Divide using synthetic division $$ ( x^{3}-21x+20 ) \div ( x-4 ) $$
Answer
The synthetic division table is:
$$ \begin{array}{c|rrrr}4&1&0&-21&20\\& & 4& 16& \color{black}{-20} \\ \hline &\color{blue}{1}&\color{blue}{4}&\color{blue}{-5}&\color{orangered}{0} \end{array} $$The solution is:
$$ \frac{ x^{3}-21x+20 }{ x-4 } = \color{blue}{x^{2}+4x-5} $$Explanation
Step 1 : Write down the coefficients of the dividend into division table. Put the zero from $ x -4 = 0 $ ( $ x = \color{blue}{ 4 } $ ) at the left.
$$ \begin{array}{c|rrrr}\color{blue}{4}&1&0&-21&20\\& & & & \\ \hline &&&& \end{array} $$Step 1 : Bring down the leading coefficient to the bottom row.
$$ \begin{array}{c|rrrr}4&\color{orangered}{ 1 }&0&-21&20\\& & & & \\ \hline &\color{orangered}{1}&&& \end{array} $$Step 2 : Multiply by the number on the left, and carry the result into the next column: $ \color{blue}{ 4 } \cdot \color{blue}{ 1 } = \color{blue}{ 4 } $.
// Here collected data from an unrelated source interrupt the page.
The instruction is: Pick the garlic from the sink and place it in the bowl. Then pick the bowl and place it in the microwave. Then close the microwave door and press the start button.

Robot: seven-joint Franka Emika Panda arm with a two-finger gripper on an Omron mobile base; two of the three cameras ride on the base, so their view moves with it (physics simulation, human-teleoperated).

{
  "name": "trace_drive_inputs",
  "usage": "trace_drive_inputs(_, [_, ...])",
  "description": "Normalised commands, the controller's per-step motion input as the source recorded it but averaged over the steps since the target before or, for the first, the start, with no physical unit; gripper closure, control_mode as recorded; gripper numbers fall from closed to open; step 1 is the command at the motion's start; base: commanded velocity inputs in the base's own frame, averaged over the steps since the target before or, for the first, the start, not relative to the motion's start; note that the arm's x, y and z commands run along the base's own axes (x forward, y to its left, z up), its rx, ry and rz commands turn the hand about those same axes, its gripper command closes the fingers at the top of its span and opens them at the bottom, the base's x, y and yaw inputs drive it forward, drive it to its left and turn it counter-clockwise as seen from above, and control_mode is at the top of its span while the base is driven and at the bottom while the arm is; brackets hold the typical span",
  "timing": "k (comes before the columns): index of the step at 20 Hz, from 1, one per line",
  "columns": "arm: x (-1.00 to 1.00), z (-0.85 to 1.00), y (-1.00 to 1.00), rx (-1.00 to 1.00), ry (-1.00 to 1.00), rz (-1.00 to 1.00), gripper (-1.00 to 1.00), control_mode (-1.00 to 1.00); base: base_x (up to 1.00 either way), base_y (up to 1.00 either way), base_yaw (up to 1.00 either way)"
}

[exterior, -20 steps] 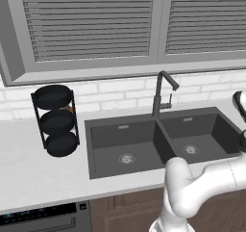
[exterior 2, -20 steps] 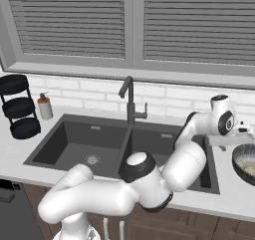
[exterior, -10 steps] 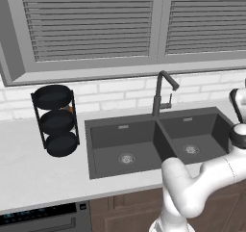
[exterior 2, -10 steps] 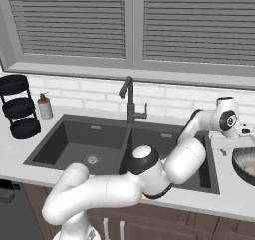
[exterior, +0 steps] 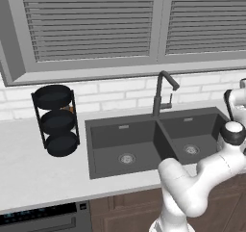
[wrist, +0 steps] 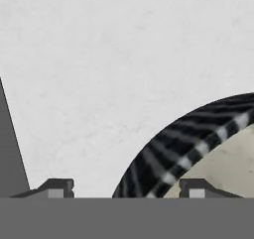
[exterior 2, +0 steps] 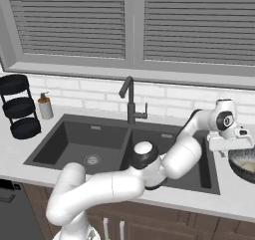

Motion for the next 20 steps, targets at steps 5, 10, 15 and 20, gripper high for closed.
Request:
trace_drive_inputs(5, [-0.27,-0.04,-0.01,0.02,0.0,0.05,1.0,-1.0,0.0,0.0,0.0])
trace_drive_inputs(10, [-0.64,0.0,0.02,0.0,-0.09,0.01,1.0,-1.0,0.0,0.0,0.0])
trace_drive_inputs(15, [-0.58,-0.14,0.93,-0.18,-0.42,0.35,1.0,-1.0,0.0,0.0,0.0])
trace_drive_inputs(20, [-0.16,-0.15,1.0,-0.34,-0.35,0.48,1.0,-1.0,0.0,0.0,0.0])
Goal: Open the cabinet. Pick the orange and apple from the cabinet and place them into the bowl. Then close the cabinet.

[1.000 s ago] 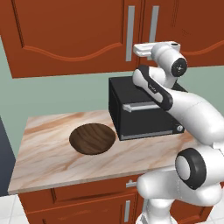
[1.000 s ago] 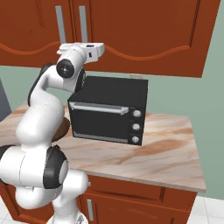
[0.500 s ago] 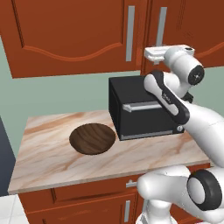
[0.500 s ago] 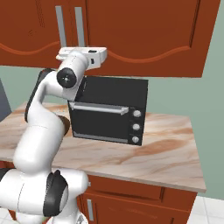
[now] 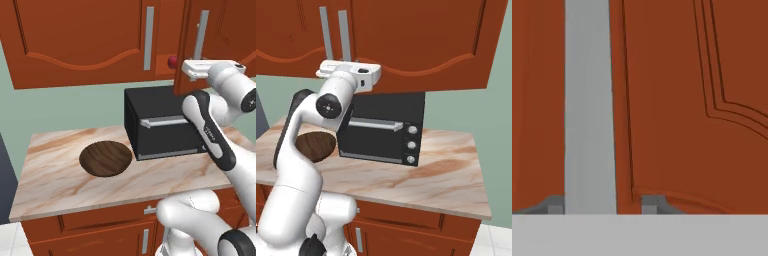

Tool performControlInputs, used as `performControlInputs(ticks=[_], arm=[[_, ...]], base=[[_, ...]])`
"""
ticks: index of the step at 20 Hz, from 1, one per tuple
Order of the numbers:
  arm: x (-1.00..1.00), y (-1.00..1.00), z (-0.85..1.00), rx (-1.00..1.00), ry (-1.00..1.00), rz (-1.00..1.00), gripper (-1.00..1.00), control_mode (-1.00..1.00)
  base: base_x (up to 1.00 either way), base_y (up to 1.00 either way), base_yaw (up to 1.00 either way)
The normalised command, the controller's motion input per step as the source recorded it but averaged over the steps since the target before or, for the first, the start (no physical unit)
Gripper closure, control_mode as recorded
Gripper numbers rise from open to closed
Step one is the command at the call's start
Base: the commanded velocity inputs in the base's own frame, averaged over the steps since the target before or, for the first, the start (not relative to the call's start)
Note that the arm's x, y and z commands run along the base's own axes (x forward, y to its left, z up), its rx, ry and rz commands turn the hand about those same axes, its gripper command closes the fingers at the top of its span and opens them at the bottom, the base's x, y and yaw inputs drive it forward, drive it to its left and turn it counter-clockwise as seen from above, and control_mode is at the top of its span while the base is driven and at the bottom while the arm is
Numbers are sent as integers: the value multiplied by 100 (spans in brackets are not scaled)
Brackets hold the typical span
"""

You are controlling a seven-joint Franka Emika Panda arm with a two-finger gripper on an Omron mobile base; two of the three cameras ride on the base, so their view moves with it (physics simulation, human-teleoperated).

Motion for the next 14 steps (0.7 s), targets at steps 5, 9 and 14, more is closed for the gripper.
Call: performControlInputs(ticks=[5, 9, 14], arm=[[-100, -100, 48, 12, 1, 0, 100, -100], [-100, -100, 44, 15, 2, 0, 100, -100], [-84, -100, 26, 16, 3, 0, 100, -100]], base=[[0, 0, 0], [0, 0, 0], [0, 0, 0]])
$$ \begin{array}{c|rrrr}\color{blue}{4}&1&0&-21&20\\& & \color{blue}{4} & & \\ \hline &\color{blue}{1}&&& \end{array} $$Step 3 : Add down last column: $ \color{orangered}{ 0 } + \color{orangered}{ 4 } = \color{orangered}{ 4 } $
$$ \begin{array}{c|rrrr}4&1&\color{orangered}{ 0 }&-21&20\\& & \color{orangered}{4} & & \\ \hline &1&\color{orangered}{4}&& \end{array} $$Step 4 : Multiply by the number on the left, and carry the result into the next column: $ \color{blue}{ 4 } \cdot \color{blue}{ 4 } = \color{blue}{ 16 } $.
$$ \begin{array}{c|rrrr}\color{blue}{4}&1&0&-21&20\\& & 4& \color{blue}{16} & \\ \hline &1&\color{blue}{4}&& \end{array} $$Step 5 : Add down last column: $ \color{orangered}{ -21 } + \color{orangered}{ 16 } = \color{orangered}{ -5 } $
$$ \begin{array}{c|rrrr}4&1&0&\color{orangered}{ -21 }&20\\& & 4& \color{orangered}{16} & \\ \hline &1&4&\color{orangered}{-5}& \end{array} $$Step 6 : Multiply by the number on the left, and carry the result into the next column: $ \color{blue}{ 4 } \cdot \color{blue}{ \left( -5 \right) } = \color{blue}{ -20 } $.
$$ \begin{array}{c|rrrr}\color{blue}{4}&1&0&-21&20\\& & 4& 16& \color{blue}{-20} \\ \hline &1&4&\color{blue}{-5}& \end{array} $$Step 7 : Add down last column: $ \color{orangered}{ 20 } + \color{orangered}{ \left( -20 \right) } = \color{orangered}{ 0 } $
$$ \begin{array}{c|rrrr}4&1&0&-21&\color{orangered}{ 20 }\\& & 4& 16& \color{orangered}{-20} \\ \hline &\color{blue}{1}&\color{blue}{4}&\color{blue}{-5}&\color{orangered}{0} \end{array} $$Bottom line represents the quotient $ \color{blue}{ x^{2}+4x-5 } $ with a remainder of $ \color{red}{ 0 } $.